We have decided that this is “Dad’s Adventure”, and that we will be “The Family”. Stroud, Hereford, and Swansea, where we variously live, will be linked even more closely — no one will be left out.

I am now in the care of the GP’s programme of terminal care, and we await developments, and cope. Each day.

My purpose in writing about this is to try to understand my differing thoughts and attitudes. “Freed by thee from the fear of our enemies” always echoes around, and there is an enfolding calm, almost as if I am watching this happen. There is a deepening understanding in the family, only in there being a willing­ness to express the love we have for each other in various ways, more than just knowing it.

There is a trust and a not giving in to the tiredness. There is the need to be outwardly strong for others. My sister says, “Think about your­self now.” I know what she means, but. . .

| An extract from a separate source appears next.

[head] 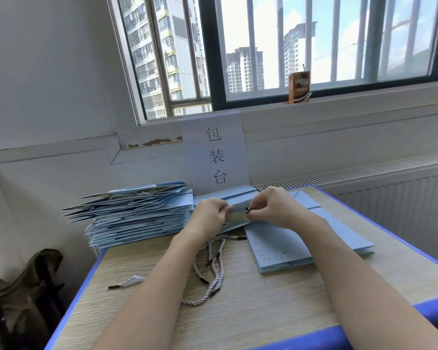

There is also the practical aspect. I am getting as many letters written as I can — about things such as changing the car ownership, and cancelling direct debits — to make it easier for others. These things will go on being done, and it is some­thing I can do to help.

Then down to the reality. I have always been aware of what I am saying in the General Confession, and have joyfully received forgive­ness for my sins, even the stupid regular ones. But one or two things in the past have sprung to mind, and there has been a chance to repent of these.

I must be more thankful, too — to God for his blessings and guid­ance, to the parishes for their care, and to the family for being “us”.

I used to find the Anima Christi so rich, but now the petitions change. The reaching upward to fulfilment seems to leave me now on a plateau. “Sanctify me” — the working out of the now at this stage, the enriching of the now, and never mind seeking the future. “Streng­then me” — that is obvious for the now; as is “Suffer me never ever to be separated from thee” (my version).

I am not concerned for the future, except for my anxiety for my family, and how they will manage financially with the necessary bur­den of the shared-equity mortgage-interest payments.

I RECOGNISE a number of changes in attitude. One thing is already wonderful — the sacrament of holy communion. Holding the host in one’s hand for those precious few seconds, a growing awesomeness, a glimpse into eternity, an aura of the presence of Christ. This is a link that gets stronger, utter reality and beauty. There is a kind of openness — “The love of God enfold us.”

This must be kept firmly in mind, for who knows what blasts may come in the future? But what I need now is to realise more firmly the assurance beyond the academic, that whatever I shall need later will be covered fully. I have the joy of living today with the blessings that God has provided for today’s needs; so why be anxious about tomorrow?

These changes of attitude and understanding, I am beginning to realise, are God-inspired — from his side, not mine. He continues to give an awareness to me.

There is more than just relaxing into God’s care; for there is now a timescale, and things have to be done. I need the grace to make what preparations are needed for the sake of the family. “Get your affairs in order,” the doctor said.

The indulgence of seeking a closer link with God must not ignore, or leave out, the practical. Yet that search is behind it; for I shall be going into “the nearer presence of God”, as I have so often said at funerals. And I want to be aware of this walking forward, this being taken forward.

There is a peacefulness at the moment, no longer a pressing forward spiritually. Yet I am being given a greater awareness. There is, too, the determination, while I can, to minimise the family’s burdens. Things need to be done now before I lose my puff. There is a strange mix of the realities.

Now there is a richer awareness of where God has brought me, spiritually. The deep and rich “now” of God and his love. One can slip into mouthing the “right” phrases, but it is better than that — a glimps­ing of the reality that was always there, and which will be joyfully known more fully.

Of course, my funeral is planned. It is to be a happy and joyous re­quiem — the glory of the eucharist, the offering and commending of my soul, and all the fellowship of family and friends.

“Go forth, O Christian soul . . .”

Please pray for my family, and for me, a sinner.